• _Activity_
The whole of the data is to be returned without a single change.

#### Input records ####

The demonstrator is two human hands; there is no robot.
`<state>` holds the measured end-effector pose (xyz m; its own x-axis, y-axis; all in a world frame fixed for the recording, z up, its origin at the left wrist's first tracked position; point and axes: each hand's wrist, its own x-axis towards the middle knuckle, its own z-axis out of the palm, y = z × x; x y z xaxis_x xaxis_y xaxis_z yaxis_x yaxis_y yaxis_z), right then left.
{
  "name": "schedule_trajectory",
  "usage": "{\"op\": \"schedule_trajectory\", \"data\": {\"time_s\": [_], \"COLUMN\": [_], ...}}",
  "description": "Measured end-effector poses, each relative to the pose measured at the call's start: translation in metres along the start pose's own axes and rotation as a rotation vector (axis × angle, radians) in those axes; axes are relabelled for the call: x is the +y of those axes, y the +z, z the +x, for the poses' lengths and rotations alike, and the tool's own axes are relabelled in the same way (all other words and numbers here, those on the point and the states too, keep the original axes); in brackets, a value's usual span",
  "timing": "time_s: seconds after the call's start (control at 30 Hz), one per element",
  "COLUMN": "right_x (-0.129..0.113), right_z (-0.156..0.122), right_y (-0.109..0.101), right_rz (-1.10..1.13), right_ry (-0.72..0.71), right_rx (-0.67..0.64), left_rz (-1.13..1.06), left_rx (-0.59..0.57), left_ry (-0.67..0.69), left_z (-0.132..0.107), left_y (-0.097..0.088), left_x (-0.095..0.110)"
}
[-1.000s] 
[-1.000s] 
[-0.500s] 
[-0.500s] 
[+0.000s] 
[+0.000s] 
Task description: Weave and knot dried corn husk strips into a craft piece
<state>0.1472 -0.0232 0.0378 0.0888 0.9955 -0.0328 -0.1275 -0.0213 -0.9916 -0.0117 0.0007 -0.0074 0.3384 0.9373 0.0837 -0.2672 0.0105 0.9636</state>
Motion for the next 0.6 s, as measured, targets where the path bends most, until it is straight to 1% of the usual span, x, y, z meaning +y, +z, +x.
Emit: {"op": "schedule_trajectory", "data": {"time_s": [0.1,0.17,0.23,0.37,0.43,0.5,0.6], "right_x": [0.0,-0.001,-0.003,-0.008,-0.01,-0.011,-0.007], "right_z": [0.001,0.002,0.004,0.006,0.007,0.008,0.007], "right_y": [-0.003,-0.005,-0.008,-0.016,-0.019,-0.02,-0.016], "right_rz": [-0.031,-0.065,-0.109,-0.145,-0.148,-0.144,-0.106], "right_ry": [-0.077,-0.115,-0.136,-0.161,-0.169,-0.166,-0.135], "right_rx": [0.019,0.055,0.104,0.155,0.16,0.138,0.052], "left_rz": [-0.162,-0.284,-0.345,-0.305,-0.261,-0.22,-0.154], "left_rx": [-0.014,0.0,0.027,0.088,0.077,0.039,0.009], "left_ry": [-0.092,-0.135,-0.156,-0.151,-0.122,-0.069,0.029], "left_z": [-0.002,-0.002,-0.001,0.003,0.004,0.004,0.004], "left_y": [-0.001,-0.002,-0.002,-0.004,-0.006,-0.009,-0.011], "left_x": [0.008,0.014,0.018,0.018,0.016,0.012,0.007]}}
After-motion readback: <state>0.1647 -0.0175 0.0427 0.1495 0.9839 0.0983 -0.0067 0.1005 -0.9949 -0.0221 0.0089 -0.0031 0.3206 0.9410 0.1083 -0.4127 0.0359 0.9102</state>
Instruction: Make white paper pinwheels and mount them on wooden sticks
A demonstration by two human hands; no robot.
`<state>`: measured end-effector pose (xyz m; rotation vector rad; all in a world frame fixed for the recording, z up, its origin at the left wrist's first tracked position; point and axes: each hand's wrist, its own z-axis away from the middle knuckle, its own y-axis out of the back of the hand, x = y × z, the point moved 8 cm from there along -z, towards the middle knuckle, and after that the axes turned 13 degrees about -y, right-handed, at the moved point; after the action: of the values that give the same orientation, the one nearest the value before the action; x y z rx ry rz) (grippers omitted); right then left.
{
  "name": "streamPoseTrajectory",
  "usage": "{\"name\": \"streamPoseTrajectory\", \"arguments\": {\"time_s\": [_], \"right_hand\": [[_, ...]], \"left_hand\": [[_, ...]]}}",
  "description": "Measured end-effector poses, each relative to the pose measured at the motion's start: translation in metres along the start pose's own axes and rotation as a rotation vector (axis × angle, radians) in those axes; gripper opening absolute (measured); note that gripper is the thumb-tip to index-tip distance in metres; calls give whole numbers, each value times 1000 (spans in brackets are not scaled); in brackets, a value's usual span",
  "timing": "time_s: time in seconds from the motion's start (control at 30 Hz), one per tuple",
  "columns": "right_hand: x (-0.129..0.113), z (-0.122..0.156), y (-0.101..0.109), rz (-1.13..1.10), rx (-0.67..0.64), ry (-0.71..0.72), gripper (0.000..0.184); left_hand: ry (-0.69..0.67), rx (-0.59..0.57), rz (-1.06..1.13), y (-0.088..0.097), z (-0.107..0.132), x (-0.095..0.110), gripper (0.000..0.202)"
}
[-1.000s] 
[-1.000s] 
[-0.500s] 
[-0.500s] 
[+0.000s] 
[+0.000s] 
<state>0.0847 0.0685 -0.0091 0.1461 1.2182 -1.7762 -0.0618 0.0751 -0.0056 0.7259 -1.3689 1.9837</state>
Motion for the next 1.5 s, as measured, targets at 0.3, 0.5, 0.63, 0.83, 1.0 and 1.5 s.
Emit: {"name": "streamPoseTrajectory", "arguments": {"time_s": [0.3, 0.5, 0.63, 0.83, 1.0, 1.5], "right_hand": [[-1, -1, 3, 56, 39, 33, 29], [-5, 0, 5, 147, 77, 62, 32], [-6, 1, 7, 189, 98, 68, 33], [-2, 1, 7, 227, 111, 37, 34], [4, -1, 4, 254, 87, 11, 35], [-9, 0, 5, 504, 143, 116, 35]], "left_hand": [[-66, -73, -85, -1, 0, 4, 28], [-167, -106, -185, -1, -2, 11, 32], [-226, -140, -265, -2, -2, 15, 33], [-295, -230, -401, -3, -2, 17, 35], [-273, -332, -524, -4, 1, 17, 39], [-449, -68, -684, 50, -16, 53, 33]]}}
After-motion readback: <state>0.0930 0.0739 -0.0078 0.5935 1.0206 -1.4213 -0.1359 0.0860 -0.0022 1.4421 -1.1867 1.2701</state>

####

• _Solution to the exercise_
The demonstrator is two human hands; there is no robot.
`<state>` holds the measured end-effector pose (xyz m; its own x-axis, y-axis; all in a world frame fixed for the recording, z up, its origin at the left wrist's first tracked position; point and axes: each hand's wrist, its own x-axis towards the middle knuckle, its own z-axis out of the palm, y = z × x; x y z xaxis_x xaxis_y xaxis_z yaxis_x yaxis_y yaxis_z), right then left.
{
  "name": "schedule_trajectory",
  "usage": "{\"op\": \"schedule_trajectory\", \"data\": {\"time_s\": [_], \"COLUMN\": [_], ...}}",
  "description": "Measured end-effector poses, each relative to the pose measured at the call's start: translation in metres along the start pose's own axes and rotation as a rotation vector (axis × angle, radians) in those axes; axes are relabelled for the call: x is the +y of those axes, y the +z, z the +x, for the poses' lengths and rotations alike, and the tool's own axes are relabelled in the same way (all other words and numbers here, those on the point and the states too, keep the original axes); in brackets, a value's usual span",
  "timing": "time_s: seconds after the call's start (control at 30 Hz), one per element",
  "COLUMN": "right_x (-0.129..0.113), right_z (-0.156..0.122), right_y (-0.109..0.101), right_rz (-1.10..1.13), right_ry (-0.72..0.71), right_rx (-0.67..0.64), left_rz (-1.13..1.06), left_rx (-0.59..0.57), left_ry (-0.67..0.69), left_z (-0.132..0.107), left_y (-0.097..0.088), left_x (-0.095..0.110)"
}
[-1.000s] 
[-1.000s] 
[-0.500s] 
[-0.500s] 
[+0.000s] 
[+0.000s] 
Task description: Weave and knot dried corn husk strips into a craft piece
<state>0.1472 -0.0232 0.0378 0.0888 0.9955 -0.0328 -0.1275 -0.0213 -0.9916 -0.0117 0.0007 -0.0074 0.3384 0.9373 0.0837 -0.2672 0.0105 0.9636</state>
Motion for the next 0.6 s, as measured, targets where the path bends most, until it is straight to 1% of the usual span, x, y, z meaning +y, +z, +x.
Emit: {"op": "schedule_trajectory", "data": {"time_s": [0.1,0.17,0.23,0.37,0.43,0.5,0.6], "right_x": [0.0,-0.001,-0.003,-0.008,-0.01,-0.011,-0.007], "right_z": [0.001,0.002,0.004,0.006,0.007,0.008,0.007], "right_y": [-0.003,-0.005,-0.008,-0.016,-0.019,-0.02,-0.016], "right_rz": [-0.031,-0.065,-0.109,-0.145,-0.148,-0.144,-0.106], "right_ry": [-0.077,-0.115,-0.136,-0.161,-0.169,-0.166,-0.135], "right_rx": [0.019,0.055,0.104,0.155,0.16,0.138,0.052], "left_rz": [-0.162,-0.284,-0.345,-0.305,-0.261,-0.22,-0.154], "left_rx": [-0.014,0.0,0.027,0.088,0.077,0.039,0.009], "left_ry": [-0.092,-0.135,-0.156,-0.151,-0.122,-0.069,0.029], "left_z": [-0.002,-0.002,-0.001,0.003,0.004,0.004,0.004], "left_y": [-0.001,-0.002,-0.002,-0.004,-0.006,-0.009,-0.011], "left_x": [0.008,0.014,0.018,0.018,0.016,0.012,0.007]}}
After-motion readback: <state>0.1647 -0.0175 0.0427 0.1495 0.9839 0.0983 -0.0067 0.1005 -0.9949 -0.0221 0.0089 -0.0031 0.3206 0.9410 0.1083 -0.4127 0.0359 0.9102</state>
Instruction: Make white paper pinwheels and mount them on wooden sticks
A demonstration by two human hands; no robot.
`<state>`: measured end-effector pose (xyz m; rotation vector rad; all in a world frame fixed for the recording, z up, its origin at the left wrist's first tracked position; point and axes: each hand's wrist, its own z-axis away from the middle knuckle, its own y-axis out of the back of the hand, x = y × z, the point moved 8 cm from there along -z, towards the middle knuckle, and after that the axes turned 13 degrees about -y, right-handed, at the moved point; after the action: of the values that give the same orientation, the one nearest the value before the action; x y z rx ry rz) (grippers omitted); right then left.
{
  "name": "streamPoseTrajectory",
  "usage": "{\"name\": \"streamPoseTrajectory\", \"arguments\": {\"time_s\": [_], \"right_hand\": [[_, ...]], \"left_hand\": [[_, ...]]}}",
  "description": "Measured end-effector poses, each relative to the pose measured at the motion's start: translation in metres along the start pose's own axes and rotation as a rotation vector (axis × angle, radians) in those axes; gripper opening absolute (measured); note that gripper is the thumb-tip to index-tip distance in metres; calls give whole numbers, each value times 1000 (spans in brackets are not scaled); in brackets, a value's usual span",
  "timing": "time_s: time in seconds from the motion's start (control at 30 Hz), one per tuple",
  "columns": "right_hand: x (-0.129..0.113), z (-0.122..0.156), y (-0.101..0.109), rz (-1.13..1.10), rx (-0.67..0.64), ry (-0.71..0.72), gripper (0.000..0.184); left_hand: ry (-0.69..0.67), rx (-0.59..0.57), rz (-1.06..1.13), y (-0.088..0.097), z (-0.107..0.132), x (-0.095..0.110), gripper (0.000..0.202)"
}
[-1.000s] 
[-1.000s] 
[-0.500s] 
[-0.500s] 
[+0.000s] 
[+0.000s] 
<state>0.0847 0.0685 -0.0091 0.1461 1.2182 -1.7762 -0.0618 0.0751 -0.0056 0.7259 -1.3689 1.9837</state>
Motion for the next 1.5 s, as measured, targets at 0.3, 0.5, 0.63, 0.83, 1.0 and 1.5 s.
Emit: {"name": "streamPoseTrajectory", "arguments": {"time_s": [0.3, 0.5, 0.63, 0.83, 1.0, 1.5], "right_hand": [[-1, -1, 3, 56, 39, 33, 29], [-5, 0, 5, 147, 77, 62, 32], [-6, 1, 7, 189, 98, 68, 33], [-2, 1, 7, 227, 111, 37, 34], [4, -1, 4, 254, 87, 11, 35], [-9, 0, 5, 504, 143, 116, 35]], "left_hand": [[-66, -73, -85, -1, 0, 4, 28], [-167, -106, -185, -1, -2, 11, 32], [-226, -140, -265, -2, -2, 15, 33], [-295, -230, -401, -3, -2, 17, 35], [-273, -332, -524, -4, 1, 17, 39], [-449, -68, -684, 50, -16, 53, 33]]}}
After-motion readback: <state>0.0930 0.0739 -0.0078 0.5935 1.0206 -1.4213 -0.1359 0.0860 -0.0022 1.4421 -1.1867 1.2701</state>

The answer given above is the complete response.